Negative interactions between providers and users accounted for the largest theme. Within this category, data poverty and information asymmetry (f = 8) and algorithmic bias (f = 15) were the most frequently reported domains. Health data poverty refers to the inability of individuals, groups, or populations to benefit from discoveries or innovations due to insufficient or inadequately representative data. 28 Algorithmic bias was described as encompassing bias arising from machine-learning and artificial-intelligence systems, as well as racial bias embedded in health algorithms that do not rely on advanced computational methodologies. 14 Despite frequent discussion of algorithmic bias and data-related inequities, artificial intelligence itself was rarely conceptualised as a standalone digital determinant of health, being identified as an explicit component in only three publications.
People who interact with digital health (Digital health users)

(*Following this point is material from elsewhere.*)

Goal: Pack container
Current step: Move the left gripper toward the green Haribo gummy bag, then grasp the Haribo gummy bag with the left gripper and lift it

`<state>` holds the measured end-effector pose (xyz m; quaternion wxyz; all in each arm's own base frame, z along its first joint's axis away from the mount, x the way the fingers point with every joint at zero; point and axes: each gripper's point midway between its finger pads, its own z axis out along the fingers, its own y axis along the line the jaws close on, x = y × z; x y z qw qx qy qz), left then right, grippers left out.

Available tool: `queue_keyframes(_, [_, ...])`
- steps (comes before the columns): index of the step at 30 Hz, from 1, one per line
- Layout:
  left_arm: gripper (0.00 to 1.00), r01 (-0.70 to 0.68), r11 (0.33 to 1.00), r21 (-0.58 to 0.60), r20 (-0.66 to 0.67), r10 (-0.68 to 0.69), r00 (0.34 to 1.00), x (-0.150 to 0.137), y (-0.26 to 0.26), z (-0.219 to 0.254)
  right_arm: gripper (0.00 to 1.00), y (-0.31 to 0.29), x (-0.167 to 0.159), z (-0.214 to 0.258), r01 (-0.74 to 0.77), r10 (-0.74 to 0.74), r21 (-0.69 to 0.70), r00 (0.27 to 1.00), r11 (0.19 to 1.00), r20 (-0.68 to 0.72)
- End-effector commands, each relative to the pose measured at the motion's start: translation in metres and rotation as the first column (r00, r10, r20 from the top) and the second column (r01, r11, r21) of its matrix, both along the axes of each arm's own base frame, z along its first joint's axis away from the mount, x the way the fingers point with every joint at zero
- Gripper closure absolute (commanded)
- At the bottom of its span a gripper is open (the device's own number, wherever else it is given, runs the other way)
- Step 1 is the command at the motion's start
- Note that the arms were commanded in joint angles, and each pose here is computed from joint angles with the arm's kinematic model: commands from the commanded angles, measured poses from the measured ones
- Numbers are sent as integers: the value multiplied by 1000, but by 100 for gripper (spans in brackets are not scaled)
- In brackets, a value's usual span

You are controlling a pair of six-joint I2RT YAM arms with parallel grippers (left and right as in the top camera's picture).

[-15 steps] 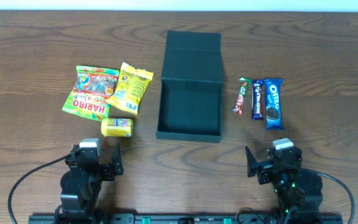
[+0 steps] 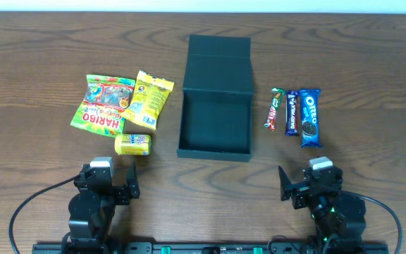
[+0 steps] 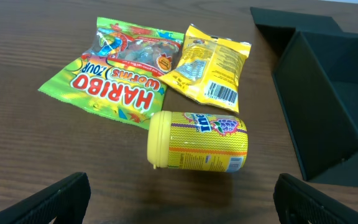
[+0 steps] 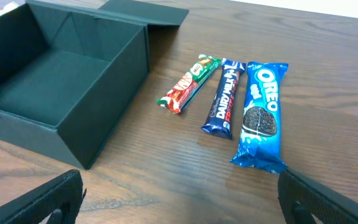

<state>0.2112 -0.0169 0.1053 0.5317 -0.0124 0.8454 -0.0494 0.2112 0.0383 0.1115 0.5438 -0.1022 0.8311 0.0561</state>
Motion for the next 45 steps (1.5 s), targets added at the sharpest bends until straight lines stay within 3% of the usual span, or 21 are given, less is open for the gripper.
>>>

Digital health users represented the most frequently reported domain overall (f = 121). This domain comprised five mutually exclusive themes: digital health literacy (f = 43), users’ attributes (f = 32), users’ practices (f = 8), users’ experiences (f = 29), and interpersonal level determinants (9).
Literacy-related components were the most prominent within this domain. The term “literacy” encompassed digital literacy, health literacy, digital health literacy, data literacy, and civic literacy. Chidambaram et al. defined digital health literacy as “the ability of an individual to effectively interface and interact with digital technology, encompassing all the skills required to find, understand, appraise, and apply health information from electronic sources”. 29 Park and Jang define it as “the proficiency and capability of technology access, encompassing the language, hardware, and software necessary for the successful exploration of digital technologies”. 26
Beyond functional access to information, Davis highlights the importance of promoting digital human rights literacy and health data governance literacy. 30 Kickbusch et al. distinguish digital literacy, understood as the ability to use digital technologies and understand associated risks, from health literacy, defined as the capacity to assess and apply health information to maintain or improve health and wellbeing. 10 Van Kessel et al. further argue that the relationship between digital, health, and digital health literacy is multidimensional, with some digital health literacy competencies not fully encompassed by either digital or health literacy alone. 17 Both Kickbusch et al. and van Kessel et al. also include civic literacy, defined as the knowledge and capacity to participate in society and community life. In addition, Van Kessel et al. introduce science literacy (civic, digital media and cognitive science literacy), financial literacy, and consumer literacy.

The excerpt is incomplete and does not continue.